== Data for this exercise ==

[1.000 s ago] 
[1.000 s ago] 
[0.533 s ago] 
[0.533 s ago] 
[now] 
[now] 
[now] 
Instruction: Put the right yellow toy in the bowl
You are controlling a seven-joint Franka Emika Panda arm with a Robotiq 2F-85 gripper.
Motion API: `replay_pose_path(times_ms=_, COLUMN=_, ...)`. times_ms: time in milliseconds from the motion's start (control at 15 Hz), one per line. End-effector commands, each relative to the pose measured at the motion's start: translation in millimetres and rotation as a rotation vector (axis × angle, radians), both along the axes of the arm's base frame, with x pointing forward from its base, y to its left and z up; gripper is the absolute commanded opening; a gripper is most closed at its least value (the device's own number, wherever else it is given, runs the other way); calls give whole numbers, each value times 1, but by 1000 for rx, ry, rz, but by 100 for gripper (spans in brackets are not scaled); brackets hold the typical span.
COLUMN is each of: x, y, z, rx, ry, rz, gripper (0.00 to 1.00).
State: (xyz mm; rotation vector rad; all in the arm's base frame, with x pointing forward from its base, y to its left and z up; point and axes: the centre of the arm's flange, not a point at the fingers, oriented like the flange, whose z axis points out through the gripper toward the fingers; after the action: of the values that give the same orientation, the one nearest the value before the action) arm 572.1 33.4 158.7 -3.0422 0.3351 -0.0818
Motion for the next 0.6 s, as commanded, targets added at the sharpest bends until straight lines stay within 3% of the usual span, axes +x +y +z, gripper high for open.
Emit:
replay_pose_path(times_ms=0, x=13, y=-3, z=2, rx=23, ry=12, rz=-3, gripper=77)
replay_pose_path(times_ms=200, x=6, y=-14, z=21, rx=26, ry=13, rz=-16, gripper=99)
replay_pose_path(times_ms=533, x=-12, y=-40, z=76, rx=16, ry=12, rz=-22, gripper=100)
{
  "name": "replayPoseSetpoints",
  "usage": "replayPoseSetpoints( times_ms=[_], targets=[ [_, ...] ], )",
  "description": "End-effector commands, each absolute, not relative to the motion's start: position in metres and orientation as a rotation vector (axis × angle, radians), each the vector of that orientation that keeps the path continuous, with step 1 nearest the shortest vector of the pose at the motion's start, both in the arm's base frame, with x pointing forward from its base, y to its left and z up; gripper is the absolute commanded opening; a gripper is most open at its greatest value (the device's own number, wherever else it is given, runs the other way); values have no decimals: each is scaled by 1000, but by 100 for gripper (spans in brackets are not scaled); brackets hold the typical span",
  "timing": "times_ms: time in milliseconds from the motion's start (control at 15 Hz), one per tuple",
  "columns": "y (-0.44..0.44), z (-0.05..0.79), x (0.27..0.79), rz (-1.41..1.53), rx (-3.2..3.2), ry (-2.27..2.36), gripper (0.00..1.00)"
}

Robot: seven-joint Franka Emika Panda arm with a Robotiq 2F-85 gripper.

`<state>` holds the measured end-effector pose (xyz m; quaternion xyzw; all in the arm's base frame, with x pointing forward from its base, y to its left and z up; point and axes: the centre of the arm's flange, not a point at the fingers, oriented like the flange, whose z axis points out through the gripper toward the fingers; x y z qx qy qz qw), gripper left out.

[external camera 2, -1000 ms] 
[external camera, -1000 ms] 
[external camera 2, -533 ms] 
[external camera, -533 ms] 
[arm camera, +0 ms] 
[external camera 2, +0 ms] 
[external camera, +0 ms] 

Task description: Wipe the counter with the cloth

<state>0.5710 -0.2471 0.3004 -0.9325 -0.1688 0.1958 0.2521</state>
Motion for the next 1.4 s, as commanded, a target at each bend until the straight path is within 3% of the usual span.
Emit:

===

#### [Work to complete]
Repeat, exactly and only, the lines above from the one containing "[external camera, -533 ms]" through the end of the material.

#### [Exercise solution]
[external camera, -533 ms] 
[arm camera, +0 ms] 
[external camera 2, +0 ms] 
[external camera, +0 ms] 

Task description: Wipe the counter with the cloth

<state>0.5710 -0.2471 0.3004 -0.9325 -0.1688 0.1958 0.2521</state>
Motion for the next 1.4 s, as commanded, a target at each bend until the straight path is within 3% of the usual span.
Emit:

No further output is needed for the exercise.